Selain itu, bila terlalu sering menggunakan antibiotik tanpa petunjuk dokter juga dapat mengakibatkan resistensi. Yang harus selalu diingat, ketika sedang flu biasa, kita belum membutuhkan antibiotik. Hanya diperlukan istirahat yang cukup, banyak minum, banyak makan buah dan sayur. Penggunaan antibiotik secara sembarangan ini lambat laun dapat mengancam kemampuan tubuh dalam melawan penyakit infeksi. Jadi, semakin lama dan semakin sering antibiotik digunakan, maka antibiotik semakin tidak efektif dalam melawan bakteri. Jika jumlah bakteri resisten antibiotik semakin banyak, sehingga antibiotik-antibiotik yang ada sudah tidak bisa mengobati infeksi bakteri yang ada, maka beragam prosedur medis seperti transplantasi organ, operasi besar dan sebagainya menjadi sangat berisiko. Efek lebih jauhnya, pasien harus menanggung perawatan yang lebih lama dan lebih mahal.
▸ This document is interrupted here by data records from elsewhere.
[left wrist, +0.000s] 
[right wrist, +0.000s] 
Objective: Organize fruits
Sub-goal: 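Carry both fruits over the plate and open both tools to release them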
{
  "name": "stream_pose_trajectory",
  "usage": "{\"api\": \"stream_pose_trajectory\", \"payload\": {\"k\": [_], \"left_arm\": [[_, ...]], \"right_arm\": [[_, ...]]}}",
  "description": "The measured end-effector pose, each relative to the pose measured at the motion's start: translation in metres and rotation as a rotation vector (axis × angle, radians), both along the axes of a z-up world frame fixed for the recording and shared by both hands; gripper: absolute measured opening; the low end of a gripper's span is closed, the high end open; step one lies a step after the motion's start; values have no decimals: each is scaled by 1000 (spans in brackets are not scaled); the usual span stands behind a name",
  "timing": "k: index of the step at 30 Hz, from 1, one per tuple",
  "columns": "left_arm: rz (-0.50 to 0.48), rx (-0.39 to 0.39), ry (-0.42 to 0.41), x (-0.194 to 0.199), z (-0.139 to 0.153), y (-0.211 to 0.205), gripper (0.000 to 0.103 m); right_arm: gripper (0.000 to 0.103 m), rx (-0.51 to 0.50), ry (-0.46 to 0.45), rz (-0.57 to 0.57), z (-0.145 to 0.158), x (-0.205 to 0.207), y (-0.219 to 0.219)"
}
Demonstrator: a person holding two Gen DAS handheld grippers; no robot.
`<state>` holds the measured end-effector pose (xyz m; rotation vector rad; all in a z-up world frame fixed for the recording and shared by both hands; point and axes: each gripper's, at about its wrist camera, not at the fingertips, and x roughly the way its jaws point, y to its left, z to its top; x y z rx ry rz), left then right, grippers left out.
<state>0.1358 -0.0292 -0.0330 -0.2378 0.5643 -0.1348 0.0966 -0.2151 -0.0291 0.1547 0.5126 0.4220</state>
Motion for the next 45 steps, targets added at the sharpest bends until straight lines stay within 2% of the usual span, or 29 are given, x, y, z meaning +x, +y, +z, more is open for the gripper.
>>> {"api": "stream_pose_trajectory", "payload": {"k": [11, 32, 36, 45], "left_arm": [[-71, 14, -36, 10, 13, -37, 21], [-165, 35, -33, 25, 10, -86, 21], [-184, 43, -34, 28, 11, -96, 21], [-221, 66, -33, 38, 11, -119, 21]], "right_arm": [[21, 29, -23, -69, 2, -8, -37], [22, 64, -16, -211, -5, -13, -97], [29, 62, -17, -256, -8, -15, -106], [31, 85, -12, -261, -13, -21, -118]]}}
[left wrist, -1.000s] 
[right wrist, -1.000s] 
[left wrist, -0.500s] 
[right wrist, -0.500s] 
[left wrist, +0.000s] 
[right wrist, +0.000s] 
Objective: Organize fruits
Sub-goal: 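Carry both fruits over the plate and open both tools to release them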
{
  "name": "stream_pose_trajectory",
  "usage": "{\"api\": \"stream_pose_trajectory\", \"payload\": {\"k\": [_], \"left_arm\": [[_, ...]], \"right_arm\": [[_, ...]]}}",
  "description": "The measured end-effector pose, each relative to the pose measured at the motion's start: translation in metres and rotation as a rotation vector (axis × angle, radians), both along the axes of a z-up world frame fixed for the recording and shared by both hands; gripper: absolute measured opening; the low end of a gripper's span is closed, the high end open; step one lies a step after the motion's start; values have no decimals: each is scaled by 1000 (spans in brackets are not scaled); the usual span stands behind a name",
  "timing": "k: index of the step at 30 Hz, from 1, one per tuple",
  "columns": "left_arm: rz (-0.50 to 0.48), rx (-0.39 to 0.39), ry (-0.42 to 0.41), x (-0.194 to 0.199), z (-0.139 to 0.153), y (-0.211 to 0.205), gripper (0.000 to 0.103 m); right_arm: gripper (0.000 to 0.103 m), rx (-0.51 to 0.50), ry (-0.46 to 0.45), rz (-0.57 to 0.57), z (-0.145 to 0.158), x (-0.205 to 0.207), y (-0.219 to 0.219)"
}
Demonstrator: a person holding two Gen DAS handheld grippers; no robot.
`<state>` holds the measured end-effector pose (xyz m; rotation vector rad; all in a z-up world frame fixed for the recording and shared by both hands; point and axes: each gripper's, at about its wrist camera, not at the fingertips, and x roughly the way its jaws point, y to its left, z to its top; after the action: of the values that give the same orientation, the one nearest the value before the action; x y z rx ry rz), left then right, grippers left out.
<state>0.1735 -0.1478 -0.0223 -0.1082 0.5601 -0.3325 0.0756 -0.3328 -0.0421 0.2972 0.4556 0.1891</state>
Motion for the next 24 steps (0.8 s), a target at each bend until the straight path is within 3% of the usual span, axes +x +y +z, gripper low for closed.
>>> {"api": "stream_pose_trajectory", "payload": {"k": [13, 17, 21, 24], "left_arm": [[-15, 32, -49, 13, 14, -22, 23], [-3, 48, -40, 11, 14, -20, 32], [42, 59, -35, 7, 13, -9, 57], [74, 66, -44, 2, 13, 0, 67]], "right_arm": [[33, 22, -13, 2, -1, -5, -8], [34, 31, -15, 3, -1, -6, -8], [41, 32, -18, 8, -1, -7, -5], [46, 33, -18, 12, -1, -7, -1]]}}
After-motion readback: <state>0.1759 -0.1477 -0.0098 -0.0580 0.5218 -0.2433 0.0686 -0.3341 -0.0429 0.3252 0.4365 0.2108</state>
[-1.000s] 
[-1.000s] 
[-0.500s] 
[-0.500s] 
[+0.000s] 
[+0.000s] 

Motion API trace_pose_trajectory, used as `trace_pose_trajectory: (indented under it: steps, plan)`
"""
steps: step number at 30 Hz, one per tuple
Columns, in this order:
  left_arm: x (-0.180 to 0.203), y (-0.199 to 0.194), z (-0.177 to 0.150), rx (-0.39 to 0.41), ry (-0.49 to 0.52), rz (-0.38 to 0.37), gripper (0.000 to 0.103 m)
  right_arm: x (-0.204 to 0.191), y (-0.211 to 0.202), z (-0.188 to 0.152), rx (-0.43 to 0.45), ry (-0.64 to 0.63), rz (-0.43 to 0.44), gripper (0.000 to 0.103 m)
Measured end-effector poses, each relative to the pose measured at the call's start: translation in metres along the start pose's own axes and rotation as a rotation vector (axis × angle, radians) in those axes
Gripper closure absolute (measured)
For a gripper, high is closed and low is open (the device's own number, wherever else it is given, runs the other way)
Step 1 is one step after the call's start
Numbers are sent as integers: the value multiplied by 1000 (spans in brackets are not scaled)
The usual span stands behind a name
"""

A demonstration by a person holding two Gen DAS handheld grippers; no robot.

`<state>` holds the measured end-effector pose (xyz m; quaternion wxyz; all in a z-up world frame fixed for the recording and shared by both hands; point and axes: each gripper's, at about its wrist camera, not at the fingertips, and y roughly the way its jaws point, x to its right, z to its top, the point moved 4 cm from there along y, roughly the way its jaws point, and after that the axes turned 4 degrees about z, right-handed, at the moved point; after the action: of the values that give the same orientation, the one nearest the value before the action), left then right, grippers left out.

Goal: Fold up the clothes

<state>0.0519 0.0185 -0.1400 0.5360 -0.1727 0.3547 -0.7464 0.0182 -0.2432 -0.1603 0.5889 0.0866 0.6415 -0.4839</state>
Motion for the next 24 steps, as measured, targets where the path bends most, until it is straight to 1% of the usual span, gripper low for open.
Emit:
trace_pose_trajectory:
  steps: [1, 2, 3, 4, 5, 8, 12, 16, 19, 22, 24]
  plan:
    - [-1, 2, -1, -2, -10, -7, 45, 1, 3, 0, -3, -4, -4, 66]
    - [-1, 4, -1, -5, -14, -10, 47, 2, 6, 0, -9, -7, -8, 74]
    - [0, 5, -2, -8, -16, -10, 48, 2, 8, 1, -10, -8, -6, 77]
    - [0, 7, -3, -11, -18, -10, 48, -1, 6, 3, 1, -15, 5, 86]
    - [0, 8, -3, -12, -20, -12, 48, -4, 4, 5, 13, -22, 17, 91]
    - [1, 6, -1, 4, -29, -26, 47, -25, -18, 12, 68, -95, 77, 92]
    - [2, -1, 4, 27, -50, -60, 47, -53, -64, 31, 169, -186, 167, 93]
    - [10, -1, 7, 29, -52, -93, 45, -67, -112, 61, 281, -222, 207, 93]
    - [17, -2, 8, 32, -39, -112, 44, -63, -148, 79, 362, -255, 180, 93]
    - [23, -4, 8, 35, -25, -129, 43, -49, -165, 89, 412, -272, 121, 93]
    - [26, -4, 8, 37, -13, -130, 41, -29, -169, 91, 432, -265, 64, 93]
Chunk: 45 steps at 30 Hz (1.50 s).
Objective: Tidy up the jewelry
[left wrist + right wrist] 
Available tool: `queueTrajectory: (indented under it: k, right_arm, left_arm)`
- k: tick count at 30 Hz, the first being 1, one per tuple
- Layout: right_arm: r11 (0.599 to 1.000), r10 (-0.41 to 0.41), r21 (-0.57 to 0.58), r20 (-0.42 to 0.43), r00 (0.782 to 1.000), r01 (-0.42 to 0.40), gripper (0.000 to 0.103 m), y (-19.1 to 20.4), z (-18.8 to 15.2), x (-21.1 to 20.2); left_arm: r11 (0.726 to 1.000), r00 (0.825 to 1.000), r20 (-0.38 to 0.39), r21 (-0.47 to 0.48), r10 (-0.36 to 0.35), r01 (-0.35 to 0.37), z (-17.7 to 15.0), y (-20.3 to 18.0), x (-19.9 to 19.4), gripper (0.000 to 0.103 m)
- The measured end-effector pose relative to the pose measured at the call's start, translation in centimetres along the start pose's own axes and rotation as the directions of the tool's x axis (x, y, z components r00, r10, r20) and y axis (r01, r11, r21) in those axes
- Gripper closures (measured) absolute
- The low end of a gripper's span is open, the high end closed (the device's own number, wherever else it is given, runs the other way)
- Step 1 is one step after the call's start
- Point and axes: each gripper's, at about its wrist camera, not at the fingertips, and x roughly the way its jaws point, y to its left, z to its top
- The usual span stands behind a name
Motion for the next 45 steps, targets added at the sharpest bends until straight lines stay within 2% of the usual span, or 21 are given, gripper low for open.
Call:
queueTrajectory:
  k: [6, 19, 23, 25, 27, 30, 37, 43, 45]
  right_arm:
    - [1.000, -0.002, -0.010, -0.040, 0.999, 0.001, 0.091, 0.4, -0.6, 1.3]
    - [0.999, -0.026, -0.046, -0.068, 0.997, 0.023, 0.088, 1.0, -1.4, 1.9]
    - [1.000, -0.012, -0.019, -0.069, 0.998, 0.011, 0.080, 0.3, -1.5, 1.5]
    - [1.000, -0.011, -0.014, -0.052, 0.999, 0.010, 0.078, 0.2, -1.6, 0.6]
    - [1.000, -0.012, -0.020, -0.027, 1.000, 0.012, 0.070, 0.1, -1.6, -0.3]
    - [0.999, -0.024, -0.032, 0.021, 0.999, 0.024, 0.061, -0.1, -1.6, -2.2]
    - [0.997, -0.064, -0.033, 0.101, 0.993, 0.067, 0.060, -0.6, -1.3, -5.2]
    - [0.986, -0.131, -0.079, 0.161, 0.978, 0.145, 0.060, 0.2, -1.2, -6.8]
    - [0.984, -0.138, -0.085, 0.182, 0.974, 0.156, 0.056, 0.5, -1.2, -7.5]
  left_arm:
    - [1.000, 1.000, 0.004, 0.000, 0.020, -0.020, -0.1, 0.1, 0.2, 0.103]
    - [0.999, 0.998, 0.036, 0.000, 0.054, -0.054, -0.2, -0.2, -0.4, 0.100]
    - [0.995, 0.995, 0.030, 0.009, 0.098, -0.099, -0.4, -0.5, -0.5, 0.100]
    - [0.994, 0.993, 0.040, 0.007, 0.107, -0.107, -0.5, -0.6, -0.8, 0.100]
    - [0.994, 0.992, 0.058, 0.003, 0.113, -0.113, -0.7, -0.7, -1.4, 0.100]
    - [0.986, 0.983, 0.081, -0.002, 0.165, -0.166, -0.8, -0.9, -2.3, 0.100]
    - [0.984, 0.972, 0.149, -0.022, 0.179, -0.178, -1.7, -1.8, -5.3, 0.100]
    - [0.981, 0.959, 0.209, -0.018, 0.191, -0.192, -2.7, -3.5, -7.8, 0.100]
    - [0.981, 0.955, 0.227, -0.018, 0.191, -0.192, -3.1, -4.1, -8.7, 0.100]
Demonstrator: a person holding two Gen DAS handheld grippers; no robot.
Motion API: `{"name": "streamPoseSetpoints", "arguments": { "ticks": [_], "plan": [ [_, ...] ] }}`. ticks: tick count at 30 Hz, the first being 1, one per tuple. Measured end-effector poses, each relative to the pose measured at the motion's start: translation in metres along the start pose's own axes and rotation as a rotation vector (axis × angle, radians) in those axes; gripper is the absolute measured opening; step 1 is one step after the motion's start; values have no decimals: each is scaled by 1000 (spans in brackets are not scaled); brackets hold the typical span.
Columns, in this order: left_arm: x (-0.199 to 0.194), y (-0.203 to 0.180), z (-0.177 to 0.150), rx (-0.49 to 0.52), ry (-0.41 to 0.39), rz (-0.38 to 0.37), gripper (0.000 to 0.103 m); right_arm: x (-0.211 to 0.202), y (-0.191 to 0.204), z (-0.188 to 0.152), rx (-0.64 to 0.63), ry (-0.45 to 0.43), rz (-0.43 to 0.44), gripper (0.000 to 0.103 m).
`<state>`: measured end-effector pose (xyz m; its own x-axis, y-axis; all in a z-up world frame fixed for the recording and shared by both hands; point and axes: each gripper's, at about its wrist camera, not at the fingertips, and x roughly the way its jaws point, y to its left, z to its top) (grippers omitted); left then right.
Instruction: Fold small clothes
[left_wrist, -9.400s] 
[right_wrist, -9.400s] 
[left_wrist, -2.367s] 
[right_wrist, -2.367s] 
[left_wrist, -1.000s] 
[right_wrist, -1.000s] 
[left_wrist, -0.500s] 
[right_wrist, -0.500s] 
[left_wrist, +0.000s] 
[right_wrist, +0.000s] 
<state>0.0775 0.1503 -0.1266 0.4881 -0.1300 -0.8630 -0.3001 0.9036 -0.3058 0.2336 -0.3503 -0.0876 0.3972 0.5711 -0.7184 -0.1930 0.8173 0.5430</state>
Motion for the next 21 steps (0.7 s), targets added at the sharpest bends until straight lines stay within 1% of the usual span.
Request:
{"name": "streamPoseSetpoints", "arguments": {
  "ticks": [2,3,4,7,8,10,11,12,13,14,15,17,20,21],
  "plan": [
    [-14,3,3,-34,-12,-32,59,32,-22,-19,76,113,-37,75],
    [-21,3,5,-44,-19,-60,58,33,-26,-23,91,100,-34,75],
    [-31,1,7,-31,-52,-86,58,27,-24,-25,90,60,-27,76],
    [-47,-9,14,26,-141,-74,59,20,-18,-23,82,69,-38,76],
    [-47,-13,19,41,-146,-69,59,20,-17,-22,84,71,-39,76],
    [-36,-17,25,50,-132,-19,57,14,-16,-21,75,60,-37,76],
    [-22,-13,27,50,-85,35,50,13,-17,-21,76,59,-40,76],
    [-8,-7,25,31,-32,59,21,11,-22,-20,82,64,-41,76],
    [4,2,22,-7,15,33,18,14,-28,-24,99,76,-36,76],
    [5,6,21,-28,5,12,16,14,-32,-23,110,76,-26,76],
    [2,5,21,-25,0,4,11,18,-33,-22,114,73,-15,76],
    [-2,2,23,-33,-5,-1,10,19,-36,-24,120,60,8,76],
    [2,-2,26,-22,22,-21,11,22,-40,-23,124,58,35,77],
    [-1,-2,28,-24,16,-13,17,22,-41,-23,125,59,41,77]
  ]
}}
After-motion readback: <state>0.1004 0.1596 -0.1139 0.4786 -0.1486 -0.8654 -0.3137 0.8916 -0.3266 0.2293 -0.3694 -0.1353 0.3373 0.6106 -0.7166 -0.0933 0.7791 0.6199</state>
Untuk menghindari adanya resistensi antibiotik, yang dapat kita lakukan adalah menghabiskan obat antibiotik tersebut sesuai anjuran dokter/apoteker. Selain itu, penyimpanan antibiotik juga harus tepat agar kualitasnya terjaga. Kekebalan bakteri bisa diakibatkan karena kualitas obat yang menurun akibat penyimpanan yang tidak tepat . Obat antibiotik harus disimpan pada suhu ruangan yang terkontrol, di tempat kering, tidak lembab, tidak terkena sinar matahari secara langsung, dan dihindarkan dari jangkauan anak-anak. Antibiotik sirup hanya boleh digunakan selama 7 hari sejak direkonstitusi.
Sebagai masyarakat Indonesia yang cerdas, marilah kita lebih bijak lagi untuk menggunakan antibiotik dengan menyimpan di tempat penyimpanan yang sesuai, dan tidak menghentikan minum obat antibiotik sebelum habis. Dimuat di Harian Republika, Rabu 19 Juni 2019.